Work instruction:
Could you return every record below exactly as it stands, leaving out the pictures?

Information supplied:
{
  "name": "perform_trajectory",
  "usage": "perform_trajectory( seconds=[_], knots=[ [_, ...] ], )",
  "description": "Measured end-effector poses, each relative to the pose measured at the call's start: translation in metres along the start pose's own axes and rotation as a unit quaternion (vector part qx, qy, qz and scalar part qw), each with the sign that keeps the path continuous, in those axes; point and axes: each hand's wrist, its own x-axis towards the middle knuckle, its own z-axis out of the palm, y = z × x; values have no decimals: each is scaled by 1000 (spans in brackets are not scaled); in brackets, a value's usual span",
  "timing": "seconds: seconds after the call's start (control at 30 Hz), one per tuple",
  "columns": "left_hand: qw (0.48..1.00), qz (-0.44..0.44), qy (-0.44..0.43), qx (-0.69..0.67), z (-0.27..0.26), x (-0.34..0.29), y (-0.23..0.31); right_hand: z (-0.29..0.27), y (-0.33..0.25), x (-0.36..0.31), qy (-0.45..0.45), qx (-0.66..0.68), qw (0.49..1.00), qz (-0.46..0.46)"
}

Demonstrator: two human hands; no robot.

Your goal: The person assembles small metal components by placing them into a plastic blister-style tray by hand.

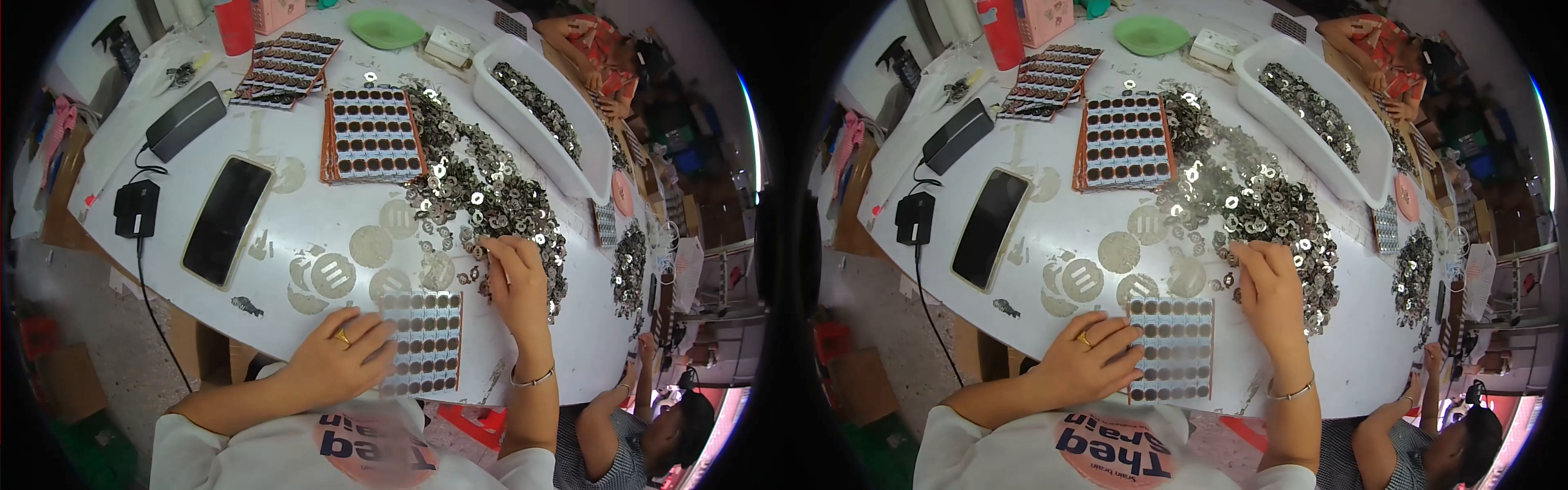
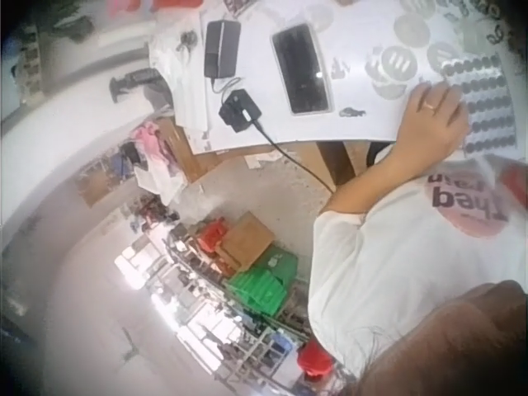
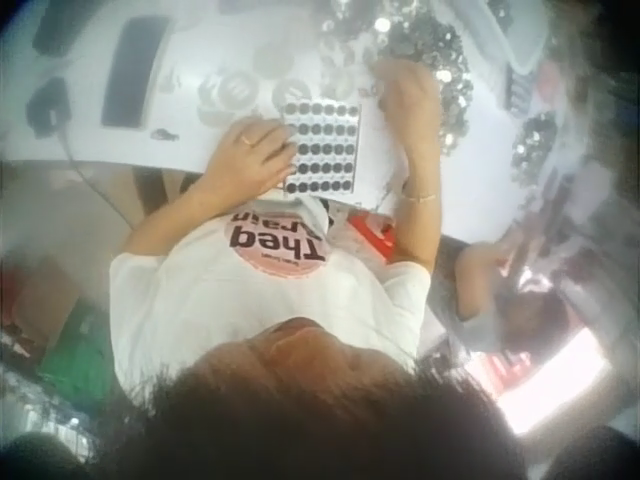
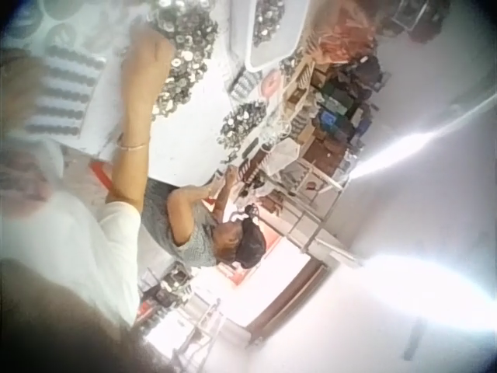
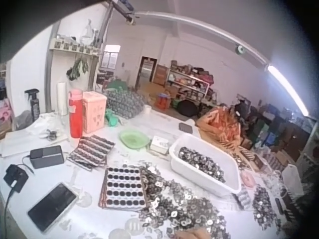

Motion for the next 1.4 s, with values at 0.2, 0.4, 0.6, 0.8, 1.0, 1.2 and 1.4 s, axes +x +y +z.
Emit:
perform_trajectory(
  seconds=[0.2,0.4,0.6,0.8,1.0,1.2,1.4],
  knots=[
    [999,33,6,-1,5,11,-7,11,-11,9,-34,-45,998,16],
    [999,38,2,10,5,12,-6,25,-40,23,-45,20,999,-5],
    [999,30,-10,-2,0,15,-6,38,-47,32,-95,-55,990,-83],
    [993,-33,102,-45,1,21,-15,27,-48,9,-94,261,943,186],
    [987,1,157,17,-4,38,-28,15,-89,-2,-158,411,837,325],
    [968,-82,148,-187,-4,32,-19,11,-97,-18,-143,545,763,315],
    [930,-159,74,-322,-6,28,-15,25,-95,-37,-54,569,791,219]
  ],
)
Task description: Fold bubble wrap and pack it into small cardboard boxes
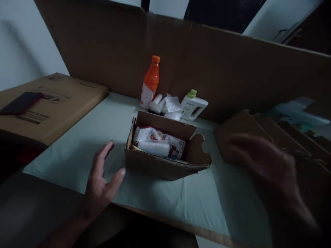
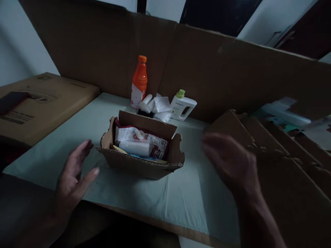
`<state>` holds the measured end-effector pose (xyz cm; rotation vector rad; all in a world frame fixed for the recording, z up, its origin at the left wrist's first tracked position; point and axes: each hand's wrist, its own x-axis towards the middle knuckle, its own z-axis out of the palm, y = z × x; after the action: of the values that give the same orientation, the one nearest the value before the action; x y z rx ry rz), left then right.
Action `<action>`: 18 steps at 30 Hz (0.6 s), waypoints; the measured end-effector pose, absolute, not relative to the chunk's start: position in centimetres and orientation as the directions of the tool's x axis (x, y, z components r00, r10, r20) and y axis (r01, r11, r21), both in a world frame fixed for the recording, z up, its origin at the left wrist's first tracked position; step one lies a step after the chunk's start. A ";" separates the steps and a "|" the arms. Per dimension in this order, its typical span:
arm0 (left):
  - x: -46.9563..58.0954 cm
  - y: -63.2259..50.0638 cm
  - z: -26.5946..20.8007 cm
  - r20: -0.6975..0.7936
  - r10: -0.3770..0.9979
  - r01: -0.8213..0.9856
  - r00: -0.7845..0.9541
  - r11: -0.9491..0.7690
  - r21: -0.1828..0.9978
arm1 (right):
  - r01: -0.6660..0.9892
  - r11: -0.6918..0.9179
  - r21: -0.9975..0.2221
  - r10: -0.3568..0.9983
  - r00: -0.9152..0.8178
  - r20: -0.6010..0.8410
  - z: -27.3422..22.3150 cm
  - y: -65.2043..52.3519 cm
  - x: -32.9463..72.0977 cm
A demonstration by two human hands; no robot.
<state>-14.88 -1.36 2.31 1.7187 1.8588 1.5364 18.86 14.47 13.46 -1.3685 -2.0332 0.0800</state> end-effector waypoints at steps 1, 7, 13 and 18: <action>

Your solution:
{
  "name": "perform_trajectory",
  "usage": "perform_trajectory( seconds=[_], knots=[ [_, ...] ], )",
  "description": "Measured end-effector poses, each relative to the pose measured at the call's start: translation in metres along the start pose's own axes and rotation as a unit quaternion (vector part qx, qy, qz and scalar part qw), each with the sign that keeps the path continuous, in those axes; point and axes: each hand's wrist, its own x-axis towards the middle knuckle, its own z-axis out of the palm, y = z × x; values have no decimals: each is scaled by 1000 (spans in brackets are not scaled); in brackets, a value's usual span",
  "timing": "seconds: seconds after the call's start (control at 30 Hz), one per tuple",
  "columns": "left_hand: qw (0.48..1.00), qz (-0.44..0.44), qy (-0.44..0.43), qx (-0.69..0.67), z (-0.27..0.26), x (-0.34..0.29), y (-0.23..0.31); right_hand: z (-0.29..0.27), y (-0.33..0.25), x (-0.36..0.31), qy (-0.45..0.45), qx (-0.66..0.68), qw (0.49..1.00), qz (-0.46..0.46)"
}

Demonstrator: two human hands; no robot.

Your goal: The person assembles small metal components by placing them into a plastic blister-style tray by hand.


Motion for the next 1.4 s, with values at 0.2, 0.4, 0.6, 0.8, 1.0, 1.2 and 1.4 s, axes +x +y +z.
Emit:
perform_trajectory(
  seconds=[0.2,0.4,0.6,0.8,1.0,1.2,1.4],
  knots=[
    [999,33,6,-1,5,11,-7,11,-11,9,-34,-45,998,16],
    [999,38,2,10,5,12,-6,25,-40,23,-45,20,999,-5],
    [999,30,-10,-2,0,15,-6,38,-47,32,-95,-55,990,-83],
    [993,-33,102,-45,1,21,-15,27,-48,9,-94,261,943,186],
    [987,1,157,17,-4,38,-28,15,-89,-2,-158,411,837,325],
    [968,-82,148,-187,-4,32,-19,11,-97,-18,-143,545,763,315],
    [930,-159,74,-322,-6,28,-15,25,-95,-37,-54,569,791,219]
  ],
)
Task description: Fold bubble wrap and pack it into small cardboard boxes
`<state>` holds the measured end-effector pose (xyz cm; rotation vector rad; all in a world frame fixed for the recording, z up, its origin at the left wrist's first tracked position; point and axes: each hand's wrist, its own x-axis towards the middle knuckle, its own z-axis out of the palm, y = z × x; after the action: of the values that give the same orientation, the one nearest the value before the action; x y z rx ry rz), left then right.
Action `<action>`: 18 steps at 30 Hz (0.6 s), waypoints; the measured end-effector pose, absolute, not relative to the chunk's start: position in centimetres and orientation as the directions of the tool's x axis (x, y, z components r00, r10, r20) and y axis (r01, r11, r21), both in a world frame fixed for the recording, z up, its origin at the left wrist's first tracked position; step one lies a step after the chunk's start. A ";" separates the steps and a "|" the arms. Per dimension in this order, its typical span:
arm0 (left):
  - x: -46.9563..58.0954 cm
  - y: -63.2259..50.0638 cm
  - z: -26.5946..20.8007 cm
  - r20: -0.6975..0.7936
  - r10: -0.3770..0.9979
  - r01: -0.8213..0.9856
  - r00: -0.7845..0.9541
  - r11: -0.9491..0.7690
  - r21: -0.1828..0.9978
arm1 (right):
  - r01: -0.6660..0.9892
  - r11: -0.6918..0.9179
  - r21: -0.9975..0.2221
  - r10: -0.3568..0.9983
  - r00: -0.9152..0.8178
  - r20: -0.6010..0.8410
  - z: -27.3422..22.3150 cm
  - y: -65.2043..52.3519 cm
  - x: -32.9463..72.0977 cm
A demonstration by two human hands; no robot.
<state>-14.88 -1.36 2.31 1.7187 1.8588 1.5364 18.86 14.47 13.46 -1.3685 -2.0332 0.0800</state> end-effector waypoints at steps 1, 7, 13 and 18: <action>

What was asked now has a complete answer.